Essa é uma das perguntas que mais recebo de pais. E a resposta nunca é simples.
O atraso de fala está se tornando cada vez mais comum. Mas a maioria das explicações que circulam — tela demais, estimulação de menos, genética — não chegam à raiz do problema.
A fala não começa na boca
Antes de uma criança falar, o cérebro dela precisa percorrer um longo caminho de desenvolvimento.
Esse caminho inclui:
- Desenvolver atenção compartilhada — olhar junto para algo com outra pessoa
- Criar intenção comunicativa — querer se comunicar antes de saber como
- Processar os sons da língua com precisão
- Organizar a sequência de pensamentos para transformá-los em palavras
Quando qualquer um desses processos está comprometido, a fala não emerge — ou emerge de forma desorganizada.

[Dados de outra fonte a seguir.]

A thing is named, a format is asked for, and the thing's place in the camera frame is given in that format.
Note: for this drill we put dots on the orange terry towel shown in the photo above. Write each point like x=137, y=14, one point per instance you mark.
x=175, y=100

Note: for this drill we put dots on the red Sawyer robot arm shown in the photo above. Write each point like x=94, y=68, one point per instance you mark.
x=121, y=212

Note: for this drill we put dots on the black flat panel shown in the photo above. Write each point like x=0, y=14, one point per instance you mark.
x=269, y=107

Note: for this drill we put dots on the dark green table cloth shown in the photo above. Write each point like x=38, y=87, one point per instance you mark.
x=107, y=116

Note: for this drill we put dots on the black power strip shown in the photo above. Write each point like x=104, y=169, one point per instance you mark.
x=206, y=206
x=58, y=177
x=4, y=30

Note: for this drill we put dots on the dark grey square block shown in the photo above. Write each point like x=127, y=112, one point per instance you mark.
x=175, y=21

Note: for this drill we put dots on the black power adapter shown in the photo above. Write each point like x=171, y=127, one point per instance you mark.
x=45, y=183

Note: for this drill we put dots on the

O que a tela tem a ver com isso
A tela não causa atraso de fala por si só. Mas ela pode reduzir as oportunidades de interação real que o cérebro precisa para se desenvolver.

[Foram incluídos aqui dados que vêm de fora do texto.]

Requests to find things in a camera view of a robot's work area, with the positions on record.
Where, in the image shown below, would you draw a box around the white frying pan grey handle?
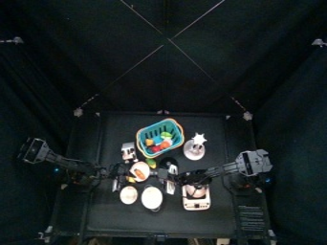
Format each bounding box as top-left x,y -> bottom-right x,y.
130,161 -> 170,183

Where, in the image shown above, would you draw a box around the small white grey toy box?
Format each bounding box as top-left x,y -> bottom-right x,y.
120,142 -> 138,163

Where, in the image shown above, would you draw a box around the white round plate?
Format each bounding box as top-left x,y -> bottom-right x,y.
119,186 -> 139,206

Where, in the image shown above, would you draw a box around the white pot black handles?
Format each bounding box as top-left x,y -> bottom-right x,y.
141,185 -> 165,212

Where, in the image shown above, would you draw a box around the white toy induction cooker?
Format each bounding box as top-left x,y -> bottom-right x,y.
182,183 -> 213,212

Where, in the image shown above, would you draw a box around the white round utensil stand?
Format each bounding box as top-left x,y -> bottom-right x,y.
183,132 -> 209,162

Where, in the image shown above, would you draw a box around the green plastic basket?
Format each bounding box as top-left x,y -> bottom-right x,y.
135,118 -> 186,159

A linguagem se desenvolve na troca. No olhar. No gesto. Na resposta do outro.
Uma tela não responde. Não adapta. Não cria interação verdadeira.
Quando se preocupar
Não existe um número mágico de palavras que define se uma criança está bem ou não. O que importa é o conjunto:
- A criança busca interação com adultos?
- Ela aponta para pedir ou mostrar?
- Ela reage ao próprio nome?
- Ela imita gestos ou sons?
- Ela demonstra interesse no outro?
Se a resposta para a maioria dessas perguntas for não, não espere. A intervenção precoce faz diferença.
O que fazer
O primeiro passo é entender o que está por trás do atraso — não apenas estimular a fala.
Uma avaliação completa da comunicação analisa os processos neurológicos envolvidos e indica o caminho mais adequado para cada criança.